_TASK REQUIREMENTS_: The answer should consist of each line below that contains the word "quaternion".

*** DATA LISTING ***

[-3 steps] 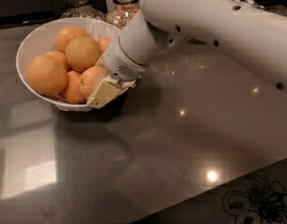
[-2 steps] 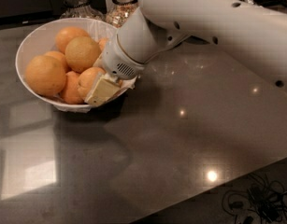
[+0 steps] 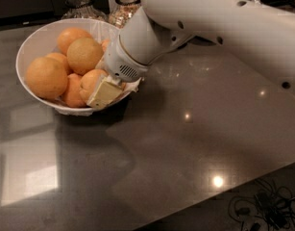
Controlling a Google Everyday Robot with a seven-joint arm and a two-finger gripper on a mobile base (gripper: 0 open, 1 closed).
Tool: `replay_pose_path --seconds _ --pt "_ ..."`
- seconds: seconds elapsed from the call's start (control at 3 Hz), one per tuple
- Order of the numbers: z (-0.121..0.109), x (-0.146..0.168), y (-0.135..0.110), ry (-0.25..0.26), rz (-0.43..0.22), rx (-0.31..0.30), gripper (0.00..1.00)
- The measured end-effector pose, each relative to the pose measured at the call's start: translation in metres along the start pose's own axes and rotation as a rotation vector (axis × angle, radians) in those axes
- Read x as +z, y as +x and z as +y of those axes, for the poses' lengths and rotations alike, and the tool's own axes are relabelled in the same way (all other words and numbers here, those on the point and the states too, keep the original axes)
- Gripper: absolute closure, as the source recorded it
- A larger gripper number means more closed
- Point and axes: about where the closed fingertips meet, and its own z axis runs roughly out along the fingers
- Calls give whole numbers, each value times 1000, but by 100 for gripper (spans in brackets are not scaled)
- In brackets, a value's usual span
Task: Pick orange from white bowl
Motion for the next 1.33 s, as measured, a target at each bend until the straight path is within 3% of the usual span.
replay_pose_path --seconds 1.0,1.33 --pt "-16 -78 -19 43 -208 -90 100" --pt "-14 -78 -23 44 -209 -99 100"
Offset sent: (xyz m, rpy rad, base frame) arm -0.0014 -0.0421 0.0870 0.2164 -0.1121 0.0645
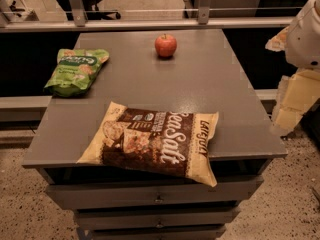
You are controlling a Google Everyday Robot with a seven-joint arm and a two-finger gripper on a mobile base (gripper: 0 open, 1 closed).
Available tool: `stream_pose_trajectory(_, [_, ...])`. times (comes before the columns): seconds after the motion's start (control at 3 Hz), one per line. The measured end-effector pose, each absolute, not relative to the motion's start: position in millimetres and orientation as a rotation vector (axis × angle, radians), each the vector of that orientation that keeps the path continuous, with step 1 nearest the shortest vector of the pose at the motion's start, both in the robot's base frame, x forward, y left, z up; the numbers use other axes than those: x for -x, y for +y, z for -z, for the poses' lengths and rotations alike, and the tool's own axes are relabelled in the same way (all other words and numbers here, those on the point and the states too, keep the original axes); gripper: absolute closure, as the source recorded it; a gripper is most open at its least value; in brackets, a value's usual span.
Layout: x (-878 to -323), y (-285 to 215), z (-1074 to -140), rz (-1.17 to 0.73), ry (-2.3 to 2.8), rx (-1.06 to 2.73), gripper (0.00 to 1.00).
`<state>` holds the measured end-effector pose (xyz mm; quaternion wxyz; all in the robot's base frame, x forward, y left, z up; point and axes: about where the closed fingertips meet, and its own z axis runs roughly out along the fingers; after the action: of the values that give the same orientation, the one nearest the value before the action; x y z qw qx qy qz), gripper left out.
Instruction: Move apple near brown chip bag
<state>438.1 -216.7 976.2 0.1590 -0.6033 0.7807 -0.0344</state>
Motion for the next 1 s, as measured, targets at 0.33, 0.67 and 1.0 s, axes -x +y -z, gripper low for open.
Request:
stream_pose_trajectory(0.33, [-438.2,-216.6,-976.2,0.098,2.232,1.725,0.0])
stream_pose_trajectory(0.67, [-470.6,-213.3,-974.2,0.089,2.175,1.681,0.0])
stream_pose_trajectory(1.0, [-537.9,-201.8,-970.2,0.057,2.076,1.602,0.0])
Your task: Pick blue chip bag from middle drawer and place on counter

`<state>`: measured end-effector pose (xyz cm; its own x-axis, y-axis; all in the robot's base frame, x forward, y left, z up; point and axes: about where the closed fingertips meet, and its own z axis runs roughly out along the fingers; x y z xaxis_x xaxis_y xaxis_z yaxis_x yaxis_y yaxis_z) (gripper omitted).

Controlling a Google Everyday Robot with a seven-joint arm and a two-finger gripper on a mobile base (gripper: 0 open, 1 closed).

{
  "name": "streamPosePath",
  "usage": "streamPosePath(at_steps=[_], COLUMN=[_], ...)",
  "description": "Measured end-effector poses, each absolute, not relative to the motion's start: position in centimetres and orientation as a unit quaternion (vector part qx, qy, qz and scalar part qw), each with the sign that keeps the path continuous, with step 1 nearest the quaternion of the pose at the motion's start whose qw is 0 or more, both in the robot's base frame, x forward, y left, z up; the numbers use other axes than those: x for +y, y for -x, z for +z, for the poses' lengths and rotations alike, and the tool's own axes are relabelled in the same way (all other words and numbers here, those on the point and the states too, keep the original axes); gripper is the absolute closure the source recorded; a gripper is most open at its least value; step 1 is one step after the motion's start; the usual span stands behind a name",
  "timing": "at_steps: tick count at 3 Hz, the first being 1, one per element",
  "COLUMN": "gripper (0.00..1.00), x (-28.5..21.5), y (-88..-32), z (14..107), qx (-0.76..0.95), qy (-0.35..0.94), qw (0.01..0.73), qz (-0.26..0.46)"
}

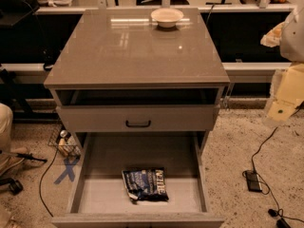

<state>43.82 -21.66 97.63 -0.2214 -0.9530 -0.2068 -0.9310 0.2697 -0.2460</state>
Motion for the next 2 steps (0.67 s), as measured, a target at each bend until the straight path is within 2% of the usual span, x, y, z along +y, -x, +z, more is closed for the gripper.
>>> streamPosePath(at_steps=[2], gripper=[0.0], x=[-21.68], y=[-43.84], z=[96.94], qx=[0.786], qy=[0.594], qw=[0.17], qz=[-0.015])
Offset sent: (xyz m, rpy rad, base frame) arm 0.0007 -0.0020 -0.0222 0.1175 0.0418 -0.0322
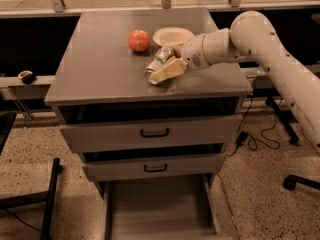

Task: Pick 7up can from bottom drawer and place on counter

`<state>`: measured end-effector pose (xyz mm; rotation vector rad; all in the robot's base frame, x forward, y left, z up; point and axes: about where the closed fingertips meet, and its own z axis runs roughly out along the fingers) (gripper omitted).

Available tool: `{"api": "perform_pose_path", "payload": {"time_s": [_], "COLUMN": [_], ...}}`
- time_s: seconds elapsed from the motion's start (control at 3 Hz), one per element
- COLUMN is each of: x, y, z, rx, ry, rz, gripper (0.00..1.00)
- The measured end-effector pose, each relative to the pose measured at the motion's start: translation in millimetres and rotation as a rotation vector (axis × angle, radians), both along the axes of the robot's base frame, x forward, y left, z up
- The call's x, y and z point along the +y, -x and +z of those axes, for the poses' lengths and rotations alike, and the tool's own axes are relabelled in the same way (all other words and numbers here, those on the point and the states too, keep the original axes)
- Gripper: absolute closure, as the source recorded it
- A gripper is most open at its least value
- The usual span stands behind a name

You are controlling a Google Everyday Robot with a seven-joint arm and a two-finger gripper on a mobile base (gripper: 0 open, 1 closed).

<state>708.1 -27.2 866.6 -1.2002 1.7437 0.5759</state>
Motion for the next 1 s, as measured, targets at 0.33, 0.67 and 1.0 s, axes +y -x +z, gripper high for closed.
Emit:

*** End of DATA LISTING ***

_FINAL ANSWER_:
`<state>` holds the measured end-effector pose (xyz mm; quaternion wxyz; all in the robot's base frame, x forward, y left, z up; point and axes: about where the closed fingertips meet, and its own z axis runs roughly out along the fingers; after the action: of the values that give the same orientation, the one nearest the value before the action; x y z qw qx qy qz), gripper left out.
  "description": "Measured end-effector poses, each absolute, not relative to the motion's start: position in centimetres and orientation as a unit quaternion (vector part qx, qy, qz and scalar part qw), each with the sign that keeps the path continuous, with step 1 nearest the quaternion of the pose at the motion's start whose qw is 0 or more, both in the robot's base frame, x forward, y left, z up; the numbers use other axes than those: x for +y, y for -x, z for +z, for the poses' lengths and rotations alike, and the tool's own axes are relabelled in the same way (all other words and numbers here, those on the point and the states too, keep the original axes); gripper is the absolute closure the source recorded; a gripper is most open at its least value; step 1 is one step after the motion's start; the usual span stands behind a name",

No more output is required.